• [Assigned task] Return the records exactly, from the first line through the "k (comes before" line.

• [Exercise inputs]
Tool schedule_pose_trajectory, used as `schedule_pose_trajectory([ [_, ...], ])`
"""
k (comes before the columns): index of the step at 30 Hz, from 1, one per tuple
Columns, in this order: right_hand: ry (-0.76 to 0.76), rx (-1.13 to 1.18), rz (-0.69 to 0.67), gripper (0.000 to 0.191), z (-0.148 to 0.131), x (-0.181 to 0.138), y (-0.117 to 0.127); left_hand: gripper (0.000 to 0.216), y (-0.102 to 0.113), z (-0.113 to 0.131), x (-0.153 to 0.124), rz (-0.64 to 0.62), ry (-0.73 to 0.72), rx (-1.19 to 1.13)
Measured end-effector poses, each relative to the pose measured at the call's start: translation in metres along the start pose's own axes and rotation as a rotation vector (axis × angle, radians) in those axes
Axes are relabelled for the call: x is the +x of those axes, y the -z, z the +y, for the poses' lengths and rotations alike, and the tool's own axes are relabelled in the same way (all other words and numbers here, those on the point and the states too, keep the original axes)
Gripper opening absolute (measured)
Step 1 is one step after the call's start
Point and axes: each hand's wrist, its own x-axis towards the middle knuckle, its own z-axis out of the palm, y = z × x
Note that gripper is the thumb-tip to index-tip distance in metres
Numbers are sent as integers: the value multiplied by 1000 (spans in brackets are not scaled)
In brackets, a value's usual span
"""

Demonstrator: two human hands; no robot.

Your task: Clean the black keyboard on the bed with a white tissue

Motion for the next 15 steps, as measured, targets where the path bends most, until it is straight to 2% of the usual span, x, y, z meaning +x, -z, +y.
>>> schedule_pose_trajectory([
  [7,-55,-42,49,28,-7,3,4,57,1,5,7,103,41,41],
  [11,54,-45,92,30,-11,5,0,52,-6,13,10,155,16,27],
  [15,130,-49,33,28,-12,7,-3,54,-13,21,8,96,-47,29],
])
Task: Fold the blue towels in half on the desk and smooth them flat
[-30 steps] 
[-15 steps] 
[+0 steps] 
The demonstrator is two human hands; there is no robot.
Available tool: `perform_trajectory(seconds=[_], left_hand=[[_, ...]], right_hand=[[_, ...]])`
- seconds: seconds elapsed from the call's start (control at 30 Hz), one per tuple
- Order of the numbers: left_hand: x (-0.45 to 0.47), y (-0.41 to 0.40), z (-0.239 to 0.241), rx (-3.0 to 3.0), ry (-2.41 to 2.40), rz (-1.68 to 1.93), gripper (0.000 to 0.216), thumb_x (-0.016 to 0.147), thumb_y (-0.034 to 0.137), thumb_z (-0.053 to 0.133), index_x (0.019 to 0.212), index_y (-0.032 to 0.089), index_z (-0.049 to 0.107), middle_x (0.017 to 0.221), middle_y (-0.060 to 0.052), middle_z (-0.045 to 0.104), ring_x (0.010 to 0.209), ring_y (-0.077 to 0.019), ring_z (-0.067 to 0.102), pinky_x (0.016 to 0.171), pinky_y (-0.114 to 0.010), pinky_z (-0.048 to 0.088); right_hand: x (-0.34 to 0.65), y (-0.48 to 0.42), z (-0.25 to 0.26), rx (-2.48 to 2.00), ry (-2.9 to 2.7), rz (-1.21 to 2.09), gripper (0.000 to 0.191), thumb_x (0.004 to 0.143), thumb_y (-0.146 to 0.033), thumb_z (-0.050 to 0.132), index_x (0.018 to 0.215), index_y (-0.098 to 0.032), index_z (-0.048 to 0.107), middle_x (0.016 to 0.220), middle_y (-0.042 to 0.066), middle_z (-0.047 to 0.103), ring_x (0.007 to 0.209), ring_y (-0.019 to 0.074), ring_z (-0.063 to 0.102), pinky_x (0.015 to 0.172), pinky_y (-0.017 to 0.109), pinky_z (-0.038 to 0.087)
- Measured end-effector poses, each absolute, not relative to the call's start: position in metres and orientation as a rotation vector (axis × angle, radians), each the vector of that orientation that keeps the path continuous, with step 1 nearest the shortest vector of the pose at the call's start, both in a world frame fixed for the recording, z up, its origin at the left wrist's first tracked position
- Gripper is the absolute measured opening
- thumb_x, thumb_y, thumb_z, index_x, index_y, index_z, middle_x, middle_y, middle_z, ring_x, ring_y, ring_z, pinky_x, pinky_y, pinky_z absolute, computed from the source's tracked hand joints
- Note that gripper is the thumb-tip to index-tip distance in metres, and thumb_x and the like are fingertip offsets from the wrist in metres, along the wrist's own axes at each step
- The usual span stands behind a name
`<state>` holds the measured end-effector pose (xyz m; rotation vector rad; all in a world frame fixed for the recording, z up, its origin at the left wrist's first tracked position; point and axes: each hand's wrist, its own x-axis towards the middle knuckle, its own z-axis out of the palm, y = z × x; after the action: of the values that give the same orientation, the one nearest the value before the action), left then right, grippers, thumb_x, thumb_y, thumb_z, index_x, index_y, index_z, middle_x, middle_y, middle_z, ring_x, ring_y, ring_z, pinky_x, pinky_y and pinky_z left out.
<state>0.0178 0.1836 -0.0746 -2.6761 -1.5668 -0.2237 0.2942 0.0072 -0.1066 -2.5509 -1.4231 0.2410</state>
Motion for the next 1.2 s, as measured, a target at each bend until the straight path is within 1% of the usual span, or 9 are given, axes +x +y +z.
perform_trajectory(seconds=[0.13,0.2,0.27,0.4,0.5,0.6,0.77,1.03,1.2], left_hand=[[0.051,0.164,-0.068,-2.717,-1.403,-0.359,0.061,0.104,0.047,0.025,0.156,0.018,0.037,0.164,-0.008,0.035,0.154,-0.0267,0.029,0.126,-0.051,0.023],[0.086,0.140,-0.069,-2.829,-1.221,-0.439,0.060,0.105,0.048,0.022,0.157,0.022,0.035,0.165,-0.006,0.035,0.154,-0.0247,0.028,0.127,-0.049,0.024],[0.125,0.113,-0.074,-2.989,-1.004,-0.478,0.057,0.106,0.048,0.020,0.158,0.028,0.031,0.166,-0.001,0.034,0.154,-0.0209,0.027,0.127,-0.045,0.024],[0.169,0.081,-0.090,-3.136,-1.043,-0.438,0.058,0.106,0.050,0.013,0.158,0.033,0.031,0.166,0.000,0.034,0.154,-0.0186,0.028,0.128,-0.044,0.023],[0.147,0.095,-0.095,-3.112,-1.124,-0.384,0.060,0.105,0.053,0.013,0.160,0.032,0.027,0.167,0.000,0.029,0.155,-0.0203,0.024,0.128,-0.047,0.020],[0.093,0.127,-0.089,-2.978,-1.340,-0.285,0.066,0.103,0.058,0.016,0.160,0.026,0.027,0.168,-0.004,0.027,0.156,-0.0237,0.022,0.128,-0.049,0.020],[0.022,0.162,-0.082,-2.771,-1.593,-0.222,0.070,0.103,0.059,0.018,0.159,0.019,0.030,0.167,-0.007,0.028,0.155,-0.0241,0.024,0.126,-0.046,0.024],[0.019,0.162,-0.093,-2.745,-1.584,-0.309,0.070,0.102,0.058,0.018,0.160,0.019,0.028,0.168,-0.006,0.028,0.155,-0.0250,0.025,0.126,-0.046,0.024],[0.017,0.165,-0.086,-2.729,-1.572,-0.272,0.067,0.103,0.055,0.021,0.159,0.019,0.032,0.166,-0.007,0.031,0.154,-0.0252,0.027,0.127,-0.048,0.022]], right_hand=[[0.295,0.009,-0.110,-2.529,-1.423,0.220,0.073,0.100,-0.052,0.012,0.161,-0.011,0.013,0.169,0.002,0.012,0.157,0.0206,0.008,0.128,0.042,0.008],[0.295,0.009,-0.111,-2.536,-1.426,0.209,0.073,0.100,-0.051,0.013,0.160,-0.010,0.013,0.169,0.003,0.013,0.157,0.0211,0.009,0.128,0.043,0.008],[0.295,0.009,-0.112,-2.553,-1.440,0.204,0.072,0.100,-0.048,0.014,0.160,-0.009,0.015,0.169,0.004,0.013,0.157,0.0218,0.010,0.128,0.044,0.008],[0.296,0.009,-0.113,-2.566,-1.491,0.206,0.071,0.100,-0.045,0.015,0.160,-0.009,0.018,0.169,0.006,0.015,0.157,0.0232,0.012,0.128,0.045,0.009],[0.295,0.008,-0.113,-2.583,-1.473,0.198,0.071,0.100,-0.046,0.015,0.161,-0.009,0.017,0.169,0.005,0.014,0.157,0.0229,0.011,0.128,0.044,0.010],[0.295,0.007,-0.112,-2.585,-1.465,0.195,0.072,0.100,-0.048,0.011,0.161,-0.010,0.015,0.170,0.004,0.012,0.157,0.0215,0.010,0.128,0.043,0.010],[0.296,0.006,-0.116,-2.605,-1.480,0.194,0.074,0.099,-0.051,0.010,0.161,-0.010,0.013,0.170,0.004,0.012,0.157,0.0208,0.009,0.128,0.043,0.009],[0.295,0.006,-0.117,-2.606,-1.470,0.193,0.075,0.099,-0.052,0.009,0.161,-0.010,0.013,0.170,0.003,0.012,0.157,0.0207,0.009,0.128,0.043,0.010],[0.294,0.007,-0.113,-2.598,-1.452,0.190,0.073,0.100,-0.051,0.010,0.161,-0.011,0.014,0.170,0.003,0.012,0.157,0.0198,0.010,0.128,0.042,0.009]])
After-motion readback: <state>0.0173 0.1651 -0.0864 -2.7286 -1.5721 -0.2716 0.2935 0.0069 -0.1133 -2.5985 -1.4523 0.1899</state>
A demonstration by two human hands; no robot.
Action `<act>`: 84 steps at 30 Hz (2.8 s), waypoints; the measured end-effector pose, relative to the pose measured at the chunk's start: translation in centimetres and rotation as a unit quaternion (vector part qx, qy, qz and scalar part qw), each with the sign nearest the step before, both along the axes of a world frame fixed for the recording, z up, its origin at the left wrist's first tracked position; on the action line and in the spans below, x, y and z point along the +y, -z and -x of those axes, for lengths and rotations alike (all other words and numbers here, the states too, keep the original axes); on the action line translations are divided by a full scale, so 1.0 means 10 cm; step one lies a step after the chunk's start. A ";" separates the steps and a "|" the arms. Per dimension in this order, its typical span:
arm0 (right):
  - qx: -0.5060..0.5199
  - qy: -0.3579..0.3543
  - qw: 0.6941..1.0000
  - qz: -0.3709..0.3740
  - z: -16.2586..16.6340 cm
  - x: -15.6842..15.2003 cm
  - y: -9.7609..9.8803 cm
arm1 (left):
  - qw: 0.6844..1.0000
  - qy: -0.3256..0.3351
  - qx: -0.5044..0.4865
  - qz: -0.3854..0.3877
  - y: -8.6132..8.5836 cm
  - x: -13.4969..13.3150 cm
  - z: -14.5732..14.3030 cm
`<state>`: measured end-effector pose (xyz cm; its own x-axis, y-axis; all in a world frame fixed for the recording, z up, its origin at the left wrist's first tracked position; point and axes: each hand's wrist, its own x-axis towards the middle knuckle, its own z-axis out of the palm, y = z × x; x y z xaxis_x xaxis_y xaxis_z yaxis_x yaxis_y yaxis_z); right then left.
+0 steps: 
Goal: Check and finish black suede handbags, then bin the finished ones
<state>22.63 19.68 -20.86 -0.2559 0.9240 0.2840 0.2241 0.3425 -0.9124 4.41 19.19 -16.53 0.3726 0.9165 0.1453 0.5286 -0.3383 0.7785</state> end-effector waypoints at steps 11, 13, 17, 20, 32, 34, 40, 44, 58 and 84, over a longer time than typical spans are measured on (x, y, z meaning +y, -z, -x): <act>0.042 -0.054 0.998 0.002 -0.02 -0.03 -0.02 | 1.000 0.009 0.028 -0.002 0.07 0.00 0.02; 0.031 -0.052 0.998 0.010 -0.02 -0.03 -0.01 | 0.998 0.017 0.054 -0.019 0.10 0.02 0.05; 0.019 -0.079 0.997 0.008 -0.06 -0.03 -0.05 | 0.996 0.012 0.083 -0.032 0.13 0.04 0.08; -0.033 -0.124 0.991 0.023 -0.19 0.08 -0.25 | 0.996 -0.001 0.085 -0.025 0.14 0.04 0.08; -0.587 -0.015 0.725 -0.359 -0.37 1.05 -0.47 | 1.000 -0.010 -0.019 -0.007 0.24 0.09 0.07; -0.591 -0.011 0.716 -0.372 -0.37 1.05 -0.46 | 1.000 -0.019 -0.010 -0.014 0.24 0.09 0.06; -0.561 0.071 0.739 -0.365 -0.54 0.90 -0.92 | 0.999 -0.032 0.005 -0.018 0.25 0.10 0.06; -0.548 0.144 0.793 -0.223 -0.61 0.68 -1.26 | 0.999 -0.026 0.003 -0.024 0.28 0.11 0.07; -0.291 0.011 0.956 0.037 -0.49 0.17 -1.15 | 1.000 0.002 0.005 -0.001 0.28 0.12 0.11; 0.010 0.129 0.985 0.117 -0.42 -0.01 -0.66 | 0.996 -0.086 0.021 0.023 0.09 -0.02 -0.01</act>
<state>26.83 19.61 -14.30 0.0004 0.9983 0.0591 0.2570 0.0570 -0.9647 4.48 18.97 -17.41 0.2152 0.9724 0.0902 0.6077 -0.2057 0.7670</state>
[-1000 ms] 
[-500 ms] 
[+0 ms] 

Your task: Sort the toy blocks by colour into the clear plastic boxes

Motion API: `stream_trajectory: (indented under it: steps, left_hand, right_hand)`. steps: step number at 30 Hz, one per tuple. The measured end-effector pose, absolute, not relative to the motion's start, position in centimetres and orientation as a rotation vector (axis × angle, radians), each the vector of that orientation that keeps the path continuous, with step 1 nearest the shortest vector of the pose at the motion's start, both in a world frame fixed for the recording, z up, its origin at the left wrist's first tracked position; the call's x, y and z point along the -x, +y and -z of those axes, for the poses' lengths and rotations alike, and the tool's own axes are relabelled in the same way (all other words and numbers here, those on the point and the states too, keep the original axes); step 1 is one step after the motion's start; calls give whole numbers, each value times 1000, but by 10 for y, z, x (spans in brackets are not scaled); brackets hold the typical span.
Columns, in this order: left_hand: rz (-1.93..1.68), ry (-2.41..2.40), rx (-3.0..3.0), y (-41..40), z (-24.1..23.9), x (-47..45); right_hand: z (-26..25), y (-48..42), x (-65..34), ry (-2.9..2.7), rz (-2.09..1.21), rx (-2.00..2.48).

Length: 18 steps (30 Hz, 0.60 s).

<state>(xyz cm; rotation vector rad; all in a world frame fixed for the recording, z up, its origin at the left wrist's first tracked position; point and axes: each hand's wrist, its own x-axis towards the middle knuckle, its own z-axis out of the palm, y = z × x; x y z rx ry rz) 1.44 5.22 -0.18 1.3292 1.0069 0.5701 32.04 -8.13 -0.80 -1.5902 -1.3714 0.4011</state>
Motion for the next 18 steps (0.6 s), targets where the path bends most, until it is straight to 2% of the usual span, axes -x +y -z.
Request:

• [Response below]
Tool schedule_pose_trajectory, used as `schedule_pose_trajectory([ [_, ...], ])`
"""
k (comes before the columns): index of the step at 30 Hz, from 1, one per tuple

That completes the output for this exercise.